An exact copy of the lines of the listing below between the "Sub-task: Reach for" line and the "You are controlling" line, both included, is the whole answer; please omit the pictures.

_Data for this task_.
==============================

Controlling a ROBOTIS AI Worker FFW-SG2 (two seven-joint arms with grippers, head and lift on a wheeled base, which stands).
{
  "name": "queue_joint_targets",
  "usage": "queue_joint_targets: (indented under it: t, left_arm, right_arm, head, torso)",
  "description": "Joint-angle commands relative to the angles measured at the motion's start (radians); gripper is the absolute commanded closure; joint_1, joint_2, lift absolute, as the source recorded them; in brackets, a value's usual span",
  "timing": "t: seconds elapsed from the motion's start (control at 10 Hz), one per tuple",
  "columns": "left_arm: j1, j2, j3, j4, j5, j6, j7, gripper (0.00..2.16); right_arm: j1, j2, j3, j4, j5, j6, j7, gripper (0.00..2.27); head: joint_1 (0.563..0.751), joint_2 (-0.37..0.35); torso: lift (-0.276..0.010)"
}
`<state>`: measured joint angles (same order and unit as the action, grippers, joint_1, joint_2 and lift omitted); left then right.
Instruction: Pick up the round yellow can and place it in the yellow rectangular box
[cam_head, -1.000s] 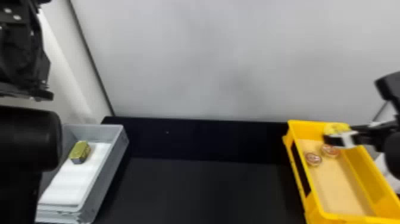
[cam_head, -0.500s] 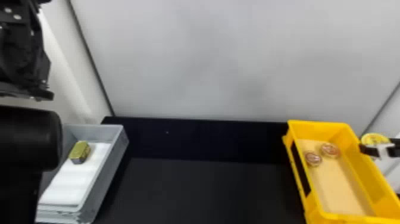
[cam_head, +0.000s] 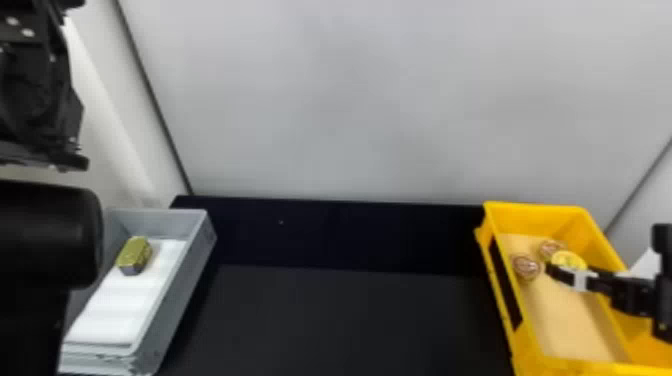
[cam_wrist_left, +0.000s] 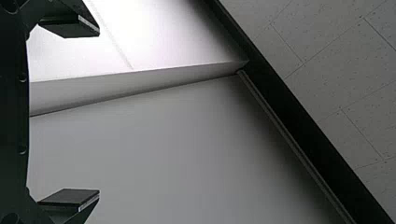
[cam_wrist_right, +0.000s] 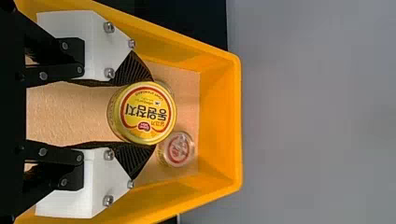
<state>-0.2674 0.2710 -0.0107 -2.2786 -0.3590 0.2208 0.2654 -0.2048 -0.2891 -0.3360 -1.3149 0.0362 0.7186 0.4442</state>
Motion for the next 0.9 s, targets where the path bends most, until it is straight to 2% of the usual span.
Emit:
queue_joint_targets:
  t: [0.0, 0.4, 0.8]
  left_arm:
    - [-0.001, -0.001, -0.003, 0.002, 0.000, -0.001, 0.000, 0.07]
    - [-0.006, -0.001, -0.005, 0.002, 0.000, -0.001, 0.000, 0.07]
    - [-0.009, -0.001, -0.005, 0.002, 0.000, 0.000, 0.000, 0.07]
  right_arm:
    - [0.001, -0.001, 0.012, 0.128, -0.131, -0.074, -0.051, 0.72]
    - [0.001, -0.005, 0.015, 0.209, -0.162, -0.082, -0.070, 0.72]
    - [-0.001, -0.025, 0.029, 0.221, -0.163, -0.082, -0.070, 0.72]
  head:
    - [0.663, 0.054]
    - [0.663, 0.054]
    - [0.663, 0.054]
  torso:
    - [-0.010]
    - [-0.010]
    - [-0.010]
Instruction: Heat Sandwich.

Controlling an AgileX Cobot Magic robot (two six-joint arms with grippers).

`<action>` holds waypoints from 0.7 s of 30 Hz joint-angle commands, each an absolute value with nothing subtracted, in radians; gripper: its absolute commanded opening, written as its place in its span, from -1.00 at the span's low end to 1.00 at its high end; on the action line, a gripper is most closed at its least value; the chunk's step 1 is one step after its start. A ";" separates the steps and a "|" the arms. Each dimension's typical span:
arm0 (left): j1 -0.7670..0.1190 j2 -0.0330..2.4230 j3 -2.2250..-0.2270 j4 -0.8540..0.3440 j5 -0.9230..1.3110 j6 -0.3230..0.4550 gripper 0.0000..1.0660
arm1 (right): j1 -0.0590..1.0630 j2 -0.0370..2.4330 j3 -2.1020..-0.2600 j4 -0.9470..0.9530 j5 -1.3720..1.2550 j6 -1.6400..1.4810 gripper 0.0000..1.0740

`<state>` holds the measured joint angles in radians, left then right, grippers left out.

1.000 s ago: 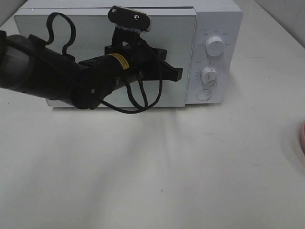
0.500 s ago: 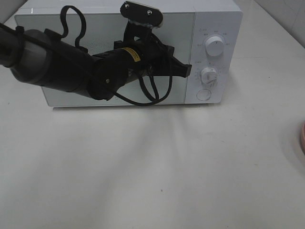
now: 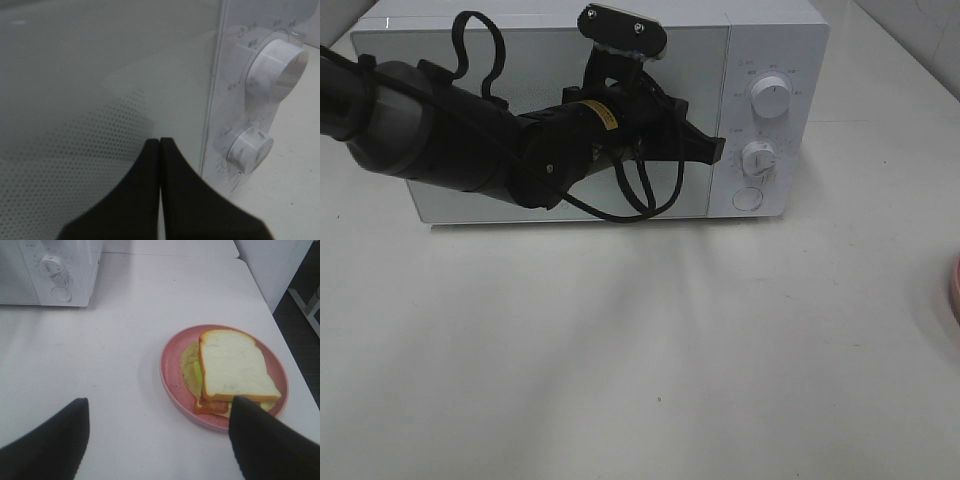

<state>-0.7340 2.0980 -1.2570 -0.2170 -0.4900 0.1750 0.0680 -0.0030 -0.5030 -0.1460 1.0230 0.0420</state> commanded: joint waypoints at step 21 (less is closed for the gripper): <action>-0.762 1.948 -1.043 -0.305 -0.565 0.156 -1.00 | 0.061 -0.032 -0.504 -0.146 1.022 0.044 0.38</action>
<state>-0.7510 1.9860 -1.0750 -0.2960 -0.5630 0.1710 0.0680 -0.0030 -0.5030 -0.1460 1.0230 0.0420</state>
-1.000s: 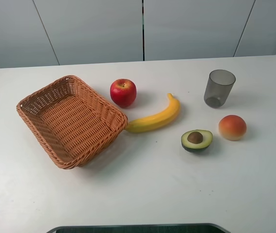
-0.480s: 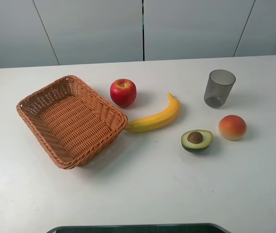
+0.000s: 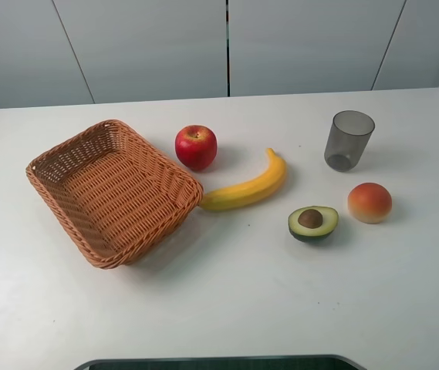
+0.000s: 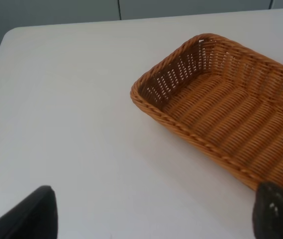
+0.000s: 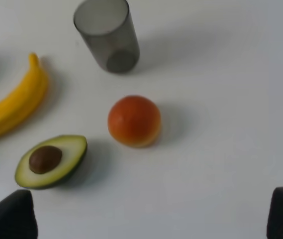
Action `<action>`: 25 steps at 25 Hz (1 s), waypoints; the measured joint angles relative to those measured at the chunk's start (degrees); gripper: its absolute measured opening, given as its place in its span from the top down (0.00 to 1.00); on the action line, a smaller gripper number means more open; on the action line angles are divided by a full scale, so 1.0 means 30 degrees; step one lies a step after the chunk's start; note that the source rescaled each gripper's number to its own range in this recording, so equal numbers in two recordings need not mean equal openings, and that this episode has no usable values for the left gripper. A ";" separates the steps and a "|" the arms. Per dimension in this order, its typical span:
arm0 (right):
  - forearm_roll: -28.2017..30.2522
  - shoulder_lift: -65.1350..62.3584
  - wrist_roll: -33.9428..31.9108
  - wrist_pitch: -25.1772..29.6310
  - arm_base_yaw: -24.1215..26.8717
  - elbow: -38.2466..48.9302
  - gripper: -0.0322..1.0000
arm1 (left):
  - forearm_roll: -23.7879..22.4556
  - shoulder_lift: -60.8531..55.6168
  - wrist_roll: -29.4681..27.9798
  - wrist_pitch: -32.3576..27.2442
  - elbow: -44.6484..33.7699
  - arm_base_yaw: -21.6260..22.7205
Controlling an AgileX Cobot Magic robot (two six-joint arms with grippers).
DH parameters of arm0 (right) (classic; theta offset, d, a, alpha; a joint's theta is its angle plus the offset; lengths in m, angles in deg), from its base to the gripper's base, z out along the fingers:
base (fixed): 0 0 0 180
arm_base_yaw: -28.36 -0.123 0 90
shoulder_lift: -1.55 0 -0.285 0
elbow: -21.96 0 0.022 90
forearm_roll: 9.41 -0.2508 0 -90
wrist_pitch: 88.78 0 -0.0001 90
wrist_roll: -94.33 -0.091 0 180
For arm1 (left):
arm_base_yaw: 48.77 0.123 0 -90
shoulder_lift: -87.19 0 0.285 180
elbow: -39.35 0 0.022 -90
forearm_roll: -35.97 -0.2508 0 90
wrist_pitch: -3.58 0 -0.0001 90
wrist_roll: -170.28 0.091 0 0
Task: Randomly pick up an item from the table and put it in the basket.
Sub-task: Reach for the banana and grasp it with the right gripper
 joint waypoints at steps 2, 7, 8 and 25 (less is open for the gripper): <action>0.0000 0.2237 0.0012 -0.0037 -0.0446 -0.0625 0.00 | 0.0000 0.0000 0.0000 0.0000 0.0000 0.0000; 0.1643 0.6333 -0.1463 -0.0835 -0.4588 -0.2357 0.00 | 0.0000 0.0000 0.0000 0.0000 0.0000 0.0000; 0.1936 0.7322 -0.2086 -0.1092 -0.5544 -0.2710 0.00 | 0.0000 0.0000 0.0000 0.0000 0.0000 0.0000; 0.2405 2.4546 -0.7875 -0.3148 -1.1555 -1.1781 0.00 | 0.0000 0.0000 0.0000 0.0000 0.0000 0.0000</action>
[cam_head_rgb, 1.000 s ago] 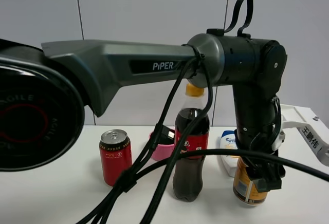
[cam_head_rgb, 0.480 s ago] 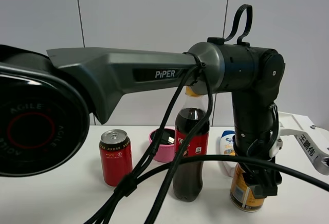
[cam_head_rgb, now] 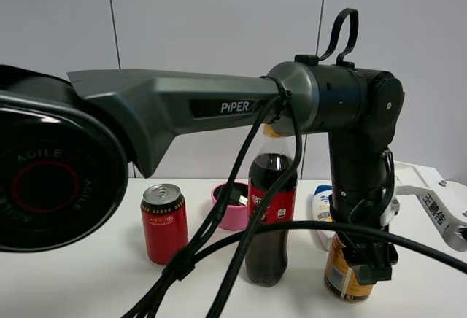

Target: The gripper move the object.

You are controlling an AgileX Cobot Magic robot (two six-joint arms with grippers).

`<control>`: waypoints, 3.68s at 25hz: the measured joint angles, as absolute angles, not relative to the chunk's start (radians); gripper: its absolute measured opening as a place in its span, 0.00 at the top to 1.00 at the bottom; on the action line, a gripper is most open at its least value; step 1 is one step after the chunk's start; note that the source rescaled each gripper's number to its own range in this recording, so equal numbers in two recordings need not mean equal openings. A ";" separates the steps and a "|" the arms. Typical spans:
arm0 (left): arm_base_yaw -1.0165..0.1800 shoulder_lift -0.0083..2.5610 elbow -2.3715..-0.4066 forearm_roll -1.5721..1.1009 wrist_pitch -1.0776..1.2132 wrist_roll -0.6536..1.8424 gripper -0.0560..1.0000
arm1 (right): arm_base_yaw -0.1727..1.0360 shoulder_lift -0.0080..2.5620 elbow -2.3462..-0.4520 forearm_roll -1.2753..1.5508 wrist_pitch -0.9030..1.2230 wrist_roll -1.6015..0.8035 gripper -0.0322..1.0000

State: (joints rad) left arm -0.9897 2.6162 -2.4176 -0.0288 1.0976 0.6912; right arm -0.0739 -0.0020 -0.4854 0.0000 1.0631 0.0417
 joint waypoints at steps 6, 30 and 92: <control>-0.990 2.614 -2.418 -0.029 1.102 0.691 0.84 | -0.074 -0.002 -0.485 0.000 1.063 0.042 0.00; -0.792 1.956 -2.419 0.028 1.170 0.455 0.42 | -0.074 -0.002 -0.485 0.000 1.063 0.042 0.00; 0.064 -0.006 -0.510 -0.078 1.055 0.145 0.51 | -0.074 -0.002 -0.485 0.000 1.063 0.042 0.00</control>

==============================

_Solution for this problem_.
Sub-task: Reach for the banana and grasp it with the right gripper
 joint waypoints at steps 2, 7, 8 and 25 (less is open for the gripper): <action>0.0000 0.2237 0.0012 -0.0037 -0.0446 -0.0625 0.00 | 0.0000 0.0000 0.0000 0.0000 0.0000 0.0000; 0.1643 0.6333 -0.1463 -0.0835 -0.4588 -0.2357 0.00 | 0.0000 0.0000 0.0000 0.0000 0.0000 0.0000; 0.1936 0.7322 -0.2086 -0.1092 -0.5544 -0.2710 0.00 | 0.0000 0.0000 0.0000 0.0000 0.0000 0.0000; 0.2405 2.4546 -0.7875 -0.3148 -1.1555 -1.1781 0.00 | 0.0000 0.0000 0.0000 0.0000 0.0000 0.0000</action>
[cam_head_rgb, 1.000 s ago] 
[cam_head_rgb, 0.480 s ago] 
[cam_head_rgb, now] 

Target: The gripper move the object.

You are controlling an AgileX Cobot Magic robot (two six-joint arms with grippers).

Work on this exercise is complete, and nothing remains.